Mowry introduced himself to an audience of what would become more than 8 million viewers.

“I look happy, right?” Mowry wrote to his Web audience via a notecard and marker. “Well, I’m not. What you all see is the fake me.”

Mowry composed the four-minute, 36-second video in the early hours of the morning only a week before the start of this school year.

The eighth-grader now openly identifies with his homosexual orientation.

Mowry said he struggled with his sexuality. Only his closest friends knew about his sexual orientation at the time the video was made.
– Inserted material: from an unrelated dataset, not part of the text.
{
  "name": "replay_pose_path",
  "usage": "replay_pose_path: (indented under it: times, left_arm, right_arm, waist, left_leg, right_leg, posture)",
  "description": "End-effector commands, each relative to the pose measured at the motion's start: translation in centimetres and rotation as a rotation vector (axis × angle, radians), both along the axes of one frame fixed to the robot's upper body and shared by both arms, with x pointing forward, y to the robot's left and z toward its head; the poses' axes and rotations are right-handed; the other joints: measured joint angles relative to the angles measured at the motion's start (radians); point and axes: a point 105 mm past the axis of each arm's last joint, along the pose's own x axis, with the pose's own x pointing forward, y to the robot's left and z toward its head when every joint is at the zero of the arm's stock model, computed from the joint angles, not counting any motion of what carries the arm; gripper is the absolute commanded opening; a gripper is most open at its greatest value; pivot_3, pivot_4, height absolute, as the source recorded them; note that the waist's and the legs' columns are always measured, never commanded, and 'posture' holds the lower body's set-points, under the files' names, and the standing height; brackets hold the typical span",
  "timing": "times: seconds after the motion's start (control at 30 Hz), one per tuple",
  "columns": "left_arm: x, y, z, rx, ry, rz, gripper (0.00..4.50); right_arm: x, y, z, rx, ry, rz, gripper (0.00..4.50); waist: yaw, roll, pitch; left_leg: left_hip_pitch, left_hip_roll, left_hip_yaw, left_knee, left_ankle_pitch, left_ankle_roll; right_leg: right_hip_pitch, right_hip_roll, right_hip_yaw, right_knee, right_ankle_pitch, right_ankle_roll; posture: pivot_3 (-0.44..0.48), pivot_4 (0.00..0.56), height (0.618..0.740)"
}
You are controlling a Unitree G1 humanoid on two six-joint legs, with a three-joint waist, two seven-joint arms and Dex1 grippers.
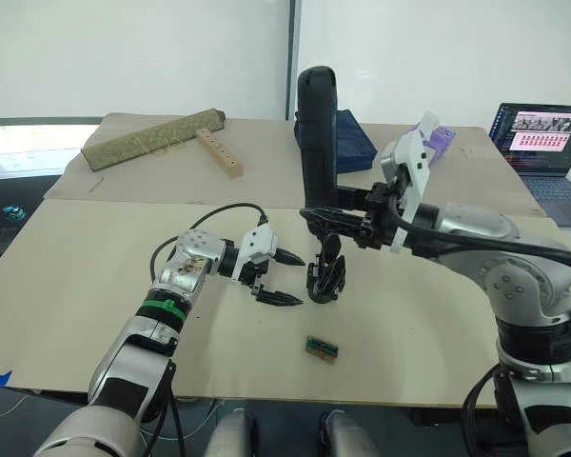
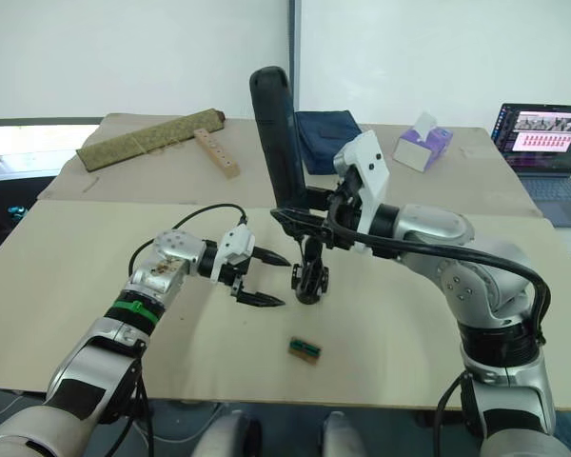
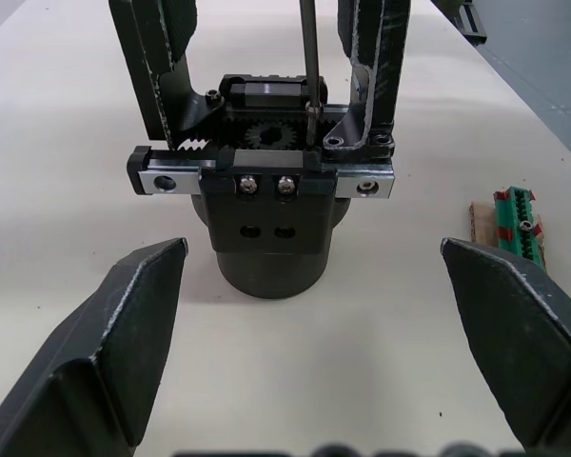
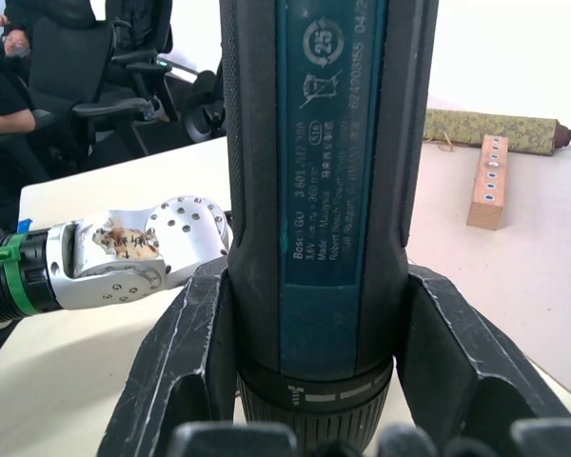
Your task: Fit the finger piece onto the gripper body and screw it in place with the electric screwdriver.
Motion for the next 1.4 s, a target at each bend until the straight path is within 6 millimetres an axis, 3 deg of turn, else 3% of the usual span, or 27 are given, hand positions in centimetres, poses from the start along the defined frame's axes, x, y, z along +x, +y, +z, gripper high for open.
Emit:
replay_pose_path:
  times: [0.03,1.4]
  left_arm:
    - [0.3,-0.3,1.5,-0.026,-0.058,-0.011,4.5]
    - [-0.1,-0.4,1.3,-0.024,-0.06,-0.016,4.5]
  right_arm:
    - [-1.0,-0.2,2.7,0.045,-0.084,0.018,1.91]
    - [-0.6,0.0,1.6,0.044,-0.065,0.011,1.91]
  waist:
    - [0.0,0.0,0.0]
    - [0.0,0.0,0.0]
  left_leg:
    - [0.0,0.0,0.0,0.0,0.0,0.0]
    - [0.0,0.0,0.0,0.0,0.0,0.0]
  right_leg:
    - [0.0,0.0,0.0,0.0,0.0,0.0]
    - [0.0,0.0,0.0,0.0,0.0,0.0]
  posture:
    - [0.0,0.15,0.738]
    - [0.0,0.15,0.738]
Mowry was previously victimized by
his peers.

IU students, along with other students across the country, began sharing the video through their social media accounts the first week of December.

“I was surprised so many people cared about it,” freshman Elizabeth Gant said. “I guess the people that shared it on my Facebook were the kind of people I would have expected to actually be doing the bullying, but they were serious — they honestly cared.”

Behind a set of glassy, watering eyes, sometimes turning away from direct view of the camera to regain composure, Mowry confessed to his audience that he had contemplated suicide on more than one occasion and that the first time he cut himself was as a second-grader.

“I didn’t know how to say what I needed to say,” Mowry said in a recent written statement to his viewers.

“All I could think about were all the bad things that had been happening at school last year, every year, for that matter. I just couldn’t bear to go through that anymore.”

John McIntosh, professor of psychology at IU-South Bend, said in a press release that there are a number of widely believed but inaccurate assumptions, such as “how often it occurs, who dies of suicide, signs of risk for suicidal behavior and the myth of the suicide note.”

McIntosh spoke in regard to the impact social media have on the reception of these particular social issues and how they affect the ways people actually feel about these situations.

“From everything we know, there are so many listservs, websites, chat rooms (and currently existing social media sites) that are developing subareas for people who are suicidal, for that matter, (and) utilizing them to find out and make contact with other people with these cases,” McIntosh said.

“People are going to use social media, because that’s what they’re using to find out about the world.”

Social networking sites gain new members by the day.

“We know those things are already rapidly expanding, and large numbers of people are using them,” McIntosh said.

McIntosh said the expansion of these social media sites, in terms of both their users and how much they are accessed, is a factor in how comprehensive the information comes across as.

“We’ve learned to try and expand and use whatever areas we think are important. We need to be flexible and open enough to move in the directions we see the social media going,” McIntosh said.

McIntosh said social agencies and other kinds of organizations will try to keep pace with how people are communicating and utilizing the organizations.

“They’re always one step behind,” he said.